I'm testing with 5.0.37 (I know you're on 5.0.18) and I'm unable to get a "MySQL server has gone away" message. I'm killing the connections with mysqladmin and they come right back.. I've restarted the MySQL server and it reconnected. 0.5 definitely breaks but the current snapshot is working for me.
As for the thread hangs -- I'm having problems reproducing that, too :-( It'd be easiest to debug this issue if you set threads=1 and ran in debug mode and strace'd it when it started failing.
I'm going to leave mine running and come back to it later and see how it's doing ...
On the failing boxes, what version of 5.0.18 are you using (RPM, tar, gcc, intel; MySQL or distro-provided, etc)?
Logged In: YES
user_id=741802
Originator: YES
Yes, debug shows "run_query: mysql_query: MySQL server has gone away" when it stops answering queries.
Actually, I'm on 5.0.15 (client libs) on the server in question. The NSS MySQL server is still MySQL 4.x though.
I'm using a distro (Arch Linux) provided version of 5.0.15 (there's only one server left that's failing, snapshot fixed the rest).
mysql Ver 14.12 Distrib 5.0.15, for pc-linux-gnu (i686) using readline 5.0
Unfortunately it's a pretty important server so I can't risk breaking the NFS exports that it serves. The NSS lookups aren't so important and can be experimented with, however.

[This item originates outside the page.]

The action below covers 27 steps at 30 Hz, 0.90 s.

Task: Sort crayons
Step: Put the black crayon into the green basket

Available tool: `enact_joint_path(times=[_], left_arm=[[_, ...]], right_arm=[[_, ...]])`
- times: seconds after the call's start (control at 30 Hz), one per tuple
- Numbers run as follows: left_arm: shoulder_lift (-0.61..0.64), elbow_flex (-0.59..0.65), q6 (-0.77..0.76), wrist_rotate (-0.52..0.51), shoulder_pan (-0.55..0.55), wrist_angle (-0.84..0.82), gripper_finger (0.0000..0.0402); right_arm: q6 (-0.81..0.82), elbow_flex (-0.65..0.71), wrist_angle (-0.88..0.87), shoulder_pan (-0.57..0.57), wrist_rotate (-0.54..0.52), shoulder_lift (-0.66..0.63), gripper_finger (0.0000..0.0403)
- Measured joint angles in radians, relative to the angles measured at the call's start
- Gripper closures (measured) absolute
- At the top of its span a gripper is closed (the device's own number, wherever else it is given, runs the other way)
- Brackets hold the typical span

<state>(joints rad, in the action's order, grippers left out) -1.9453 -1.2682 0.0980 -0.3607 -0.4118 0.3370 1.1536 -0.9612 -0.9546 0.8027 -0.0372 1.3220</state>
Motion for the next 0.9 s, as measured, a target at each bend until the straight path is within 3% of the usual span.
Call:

Right now it's stuck at "Thread 7 waiting..." but it's still answering queries. I'll set it to threads=1 and run it in debug mode and provide you the strace when it starts failing.
Logged In: YES
user_id=550319
Originator: NO
Can you run an 'lsof' on the failing nsvsd process (lsof -p pid) and see if anything looks out of whack?
Logged In: YES
user_id=550319
Originator: NO
I'm a little confused -- is this correct:
1) Your MySQL server is 4.x and is not the server with the failing nsvsd process
2) The server with the failing nsvsd process is running on (and compiled against?) a box with MySQL 5.0.15 libs and is connecting back to the server stated above
Do you have any other 5.0.15-based nsvsd processes that /are/ working? The reconnect fix occurred in 5.0.13 so I'm starting getting a little suspicious of the 5.0.15 version.

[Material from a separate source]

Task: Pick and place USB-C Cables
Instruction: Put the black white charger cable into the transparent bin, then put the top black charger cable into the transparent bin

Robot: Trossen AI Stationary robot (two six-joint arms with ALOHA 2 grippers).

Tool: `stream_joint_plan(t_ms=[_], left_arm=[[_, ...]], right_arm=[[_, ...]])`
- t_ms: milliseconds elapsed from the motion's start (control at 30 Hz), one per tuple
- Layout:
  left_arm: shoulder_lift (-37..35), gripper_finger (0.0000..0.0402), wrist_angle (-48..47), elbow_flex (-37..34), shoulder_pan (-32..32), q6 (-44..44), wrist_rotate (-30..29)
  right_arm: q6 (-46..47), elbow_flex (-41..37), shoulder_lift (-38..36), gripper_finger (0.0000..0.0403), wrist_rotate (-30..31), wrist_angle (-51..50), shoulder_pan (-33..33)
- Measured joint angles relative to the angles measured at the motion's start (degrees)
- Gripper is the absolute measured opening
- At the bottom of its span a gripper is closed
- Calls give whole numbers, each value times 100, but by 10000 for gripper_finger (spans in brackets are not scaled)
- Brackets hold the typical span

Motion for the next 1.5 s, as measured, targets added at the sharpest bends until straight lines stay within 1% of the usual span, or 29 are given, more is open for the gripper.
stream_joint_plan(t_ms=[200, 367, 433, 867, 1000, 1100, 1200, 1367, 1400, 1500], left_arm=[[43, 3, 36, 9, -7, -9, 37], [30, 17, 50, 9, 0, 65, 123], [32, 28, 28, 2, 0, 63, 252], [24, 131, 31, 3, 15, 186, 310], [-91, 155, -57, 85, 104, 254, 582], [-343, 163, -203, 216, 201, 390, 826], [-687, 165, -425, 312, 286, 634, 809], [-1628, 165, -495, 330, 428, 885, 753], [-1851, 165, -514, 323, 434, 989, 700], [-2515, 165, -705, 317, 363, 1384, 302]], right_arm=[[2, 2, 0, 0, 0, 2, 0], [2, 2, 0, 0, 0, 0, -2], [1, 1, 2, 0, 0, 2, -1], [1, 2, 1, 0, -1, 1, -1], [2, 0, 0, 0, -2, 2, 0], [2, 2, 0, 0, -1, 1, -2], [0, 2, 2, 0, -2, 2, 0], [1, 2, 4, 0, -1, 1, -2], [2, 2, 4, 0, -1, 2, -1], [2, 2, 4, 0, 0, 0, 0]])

Can you run this command (correct the path to the include files) on the server where the failing nsvsd was compiled:
grep MYSQL_VERSION_ID /usr/local/mysql/include/mysql_version.h
and let me know what it returns?
Logged In: YES
user_id=741802
Originator: YES
1) Yes, server is 4.1.8 and it's clients don't fail.

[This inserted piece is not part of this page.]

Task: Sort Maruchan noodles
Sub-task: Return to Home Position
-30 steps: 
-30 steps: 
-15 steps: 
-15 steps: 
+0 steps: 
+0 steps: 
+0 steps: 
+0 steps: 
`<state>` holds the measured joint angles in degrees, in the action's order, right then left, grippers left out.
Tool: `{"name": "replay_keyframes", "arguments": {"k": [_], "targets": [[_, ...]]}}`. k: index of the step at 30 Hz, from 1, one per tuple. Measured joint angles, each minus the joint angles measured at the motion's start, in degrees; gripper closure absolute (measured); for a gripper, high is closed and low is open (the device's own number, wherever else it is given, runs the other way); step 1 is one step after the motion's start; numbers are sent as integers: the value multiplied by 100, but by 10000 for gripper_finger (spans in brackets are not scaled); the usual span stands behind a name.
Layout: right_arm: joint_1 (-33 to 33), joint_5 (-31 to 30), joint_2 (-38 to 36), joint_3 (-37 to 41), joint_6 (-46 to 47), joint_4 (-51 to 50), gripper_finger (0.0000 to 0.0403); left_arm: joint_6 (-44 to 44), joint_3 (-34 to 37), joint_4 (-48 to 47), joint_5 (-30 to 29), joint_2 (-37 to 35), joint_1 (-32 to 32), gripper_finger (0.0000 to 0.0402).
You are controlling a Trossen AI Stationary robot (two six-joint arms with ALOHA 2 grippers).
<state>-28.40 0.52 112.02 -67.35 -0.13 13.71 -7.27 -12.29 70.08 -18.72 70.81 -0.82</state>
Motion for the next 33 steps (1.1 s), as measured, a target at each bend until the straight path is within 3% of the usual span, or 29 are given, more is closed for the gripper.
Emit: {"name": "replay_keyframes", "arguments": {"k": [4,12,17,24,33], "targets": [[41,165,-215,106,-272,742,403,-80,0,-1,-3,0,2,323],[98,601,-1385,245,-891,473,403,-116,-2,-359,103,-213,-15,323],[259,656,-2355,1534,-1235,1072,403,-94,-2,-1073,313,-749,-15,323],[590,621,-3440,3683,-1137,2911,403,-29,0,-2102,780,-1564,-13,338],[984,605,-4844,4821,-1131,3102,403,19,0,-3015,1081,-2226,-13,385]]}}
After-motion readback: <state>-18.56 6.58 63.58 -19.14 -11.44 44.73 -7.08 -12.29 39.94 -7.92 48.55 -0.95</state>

2) Yes, the nsvsd snapshot was compiled on the failing server.
No, I don't have any more servers actually running 5.0.15 so I can't tell if that might be the problem.
$ grep MYSQL_VERSION_ID /usr/include/mysql/mysql_version.h
#define MYSQL_VERSION_ID 50015
And actually, that server isn't failing now (although it's stuck on thread 2 waiting only) and it's been running for 4 days. I think I'm going to check if the "working" servers have this thread sticking problem too.
I'll run lsof on it when it starts failing.
Thanks
Logged In: YES
user_id=741802
Originator: YES
Yes, even my servers that started working correctly with the snapshot seem to be having problems with the threads (queries still are OK).
main_loop: Thread 6 waiting ...
main_loop: Thread 18 waiting ...
main_loop: Thread 14 waiting ...
main_loop: Thread 6 waiting ...
main_loop: Thread 18 waiting ...
main_loop: Thread 14 waiting ...
main_loop: Thread 6 waiting ...
main_loop: Thread 18 waiting ...
Logged In: YES
user_id=741802
Originator: YES
For some reason the problematic server is still issuing successful NSS lookups. Both servers running nsvsd in debug mode are down to 1 thread (bounces to 2-3 and back to 1).
Logged In: YES
user_id=741802
Originator: YES
Hrm, both have been going strong for almost 2 weeks now - even though they only have 1-3 threads running at any time. Is this something to worry about?